::: SUPPLIED RECORDS :::
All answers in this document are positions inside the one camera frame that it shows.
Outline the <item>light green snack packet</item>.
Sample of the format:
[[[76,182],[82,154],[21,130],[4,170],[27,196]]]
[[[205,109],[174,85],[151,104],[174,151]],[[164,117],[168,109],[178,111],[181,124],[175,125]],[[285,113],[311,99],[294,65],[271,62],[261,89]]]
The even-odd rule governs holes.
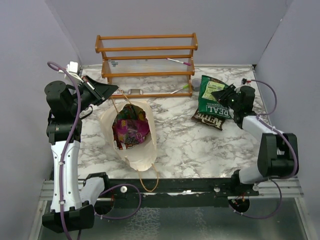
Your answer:
[[[216,99],[211,95],[211,92],[221,91],[224,88],[225,85],[223,83],[208,81],[202,98],[210,101],[216,101]]]

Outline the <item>brown kettle chips bag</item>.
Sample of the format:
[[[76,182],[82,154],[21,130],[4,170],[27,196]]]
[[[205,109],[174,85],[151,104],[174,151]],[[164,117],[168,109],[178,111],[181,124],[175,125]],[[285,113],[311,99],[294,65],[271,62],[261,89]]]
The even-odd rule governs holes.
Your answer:
[[[191,119],[207,126],[211,126],[219,131],[223,130],[223,124],[225,123],[225,119],[200,113],[198,109],[195,111]]]

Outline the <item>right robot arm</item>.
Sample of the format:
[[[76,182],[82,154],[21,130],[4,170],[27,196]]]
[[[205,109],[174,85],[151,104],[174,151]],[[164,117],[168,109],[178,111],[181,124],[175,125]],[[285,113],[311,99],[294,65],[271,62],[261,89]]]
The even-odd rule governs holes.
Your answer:
[[[284,133],[265,123],[253,111],[255,89],[234,85],[214,91],[211,95],[224,107],[233,110],[233,120],[239,128],[251,134],[260,142],[257,163],[248,168],[236,170],[231,176],[229,189],[240,196],[253,185],[268,179],[287,179],[299,171],[298,140],[293,133]]]

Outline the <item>beige paper bag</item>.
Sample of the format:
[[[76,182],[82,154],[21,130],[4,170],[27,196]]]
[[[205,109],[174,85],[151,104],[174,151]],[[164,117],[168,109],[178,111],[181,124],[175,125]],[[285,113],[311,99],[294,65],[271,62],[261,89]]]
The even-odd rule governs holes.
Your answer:
[[[107,109],[99,117],[99,124],[105,137],[105,141],[112,147],[114,152],[123,162],[127,163],[132,169],[137,171],[143,189],[152,193],[157,189],[159,184],[159,173],[155,167],[155,160],[157,158],[157,135],[153,111],[146,101],[135,101],[127,98],[126,102],[116,104],[112,98],[111,102],[113,106]],[[116,140],[113,125],[118,121],[117,115],[126,104],[138,106],[145,111],[145,122],[149,125],[149,134],[146,136],[143,143],[130,145],[120,143]],[[141,172],[147,171],[150,168],[153,168],[156,174],[156,183],[152,189],[148,189],[144,185],[141,176]]]

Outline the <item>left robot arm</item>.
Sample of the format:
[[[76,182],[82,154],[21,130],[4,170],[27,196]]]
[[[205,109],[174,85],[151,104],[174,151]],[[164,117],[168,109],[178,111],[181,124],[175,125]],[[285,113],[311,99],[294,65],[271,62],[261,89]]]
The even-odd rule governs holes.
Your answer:
[[[54,162],[54,187],[50,212],[42,216],[42,225],[55,233],[92,228],[98,197],[110,193],[105,172],[89,174],[79,187],[80,113],[90,105],[101,105],[117,89],[117,85],[100,83],[87,75],[77,86],[57,80],[44,89],[50,107],[46,134]]]

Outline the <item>magenta candy bag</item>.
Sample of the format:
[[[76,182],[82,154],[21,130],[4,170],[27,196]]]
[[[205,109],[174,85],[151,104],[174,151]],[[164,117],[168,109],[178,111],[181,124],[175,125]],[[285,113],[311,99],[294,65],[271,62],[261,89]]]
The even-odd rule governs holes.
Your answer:
[[[149,124],[143,120],[121,119],[113,124],[116,140],[126,145],[138,145],[150,132]]]

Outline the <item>green real chips bag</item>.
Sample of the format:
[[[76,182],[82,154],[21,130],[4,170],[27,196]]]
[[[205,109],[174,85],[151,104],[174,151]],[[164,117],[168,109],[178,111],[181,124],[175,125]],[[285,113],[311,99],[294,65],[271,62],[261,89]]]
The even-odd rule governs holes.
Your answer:
[[[198,111],[216,118],[231,119],[228,108],[222,106],[212,95],[212,92],[222,91],[227,86],[219,79],[202,75],[198,95]]]
:::
TASK:
What is wanted is a copy of every line in the listing that includes the word "chips".

REPLY TO THE EXERCISE:
Outline the <item>brown kettle chips bag</item>.
Outline the <item>green real chips bag</item>.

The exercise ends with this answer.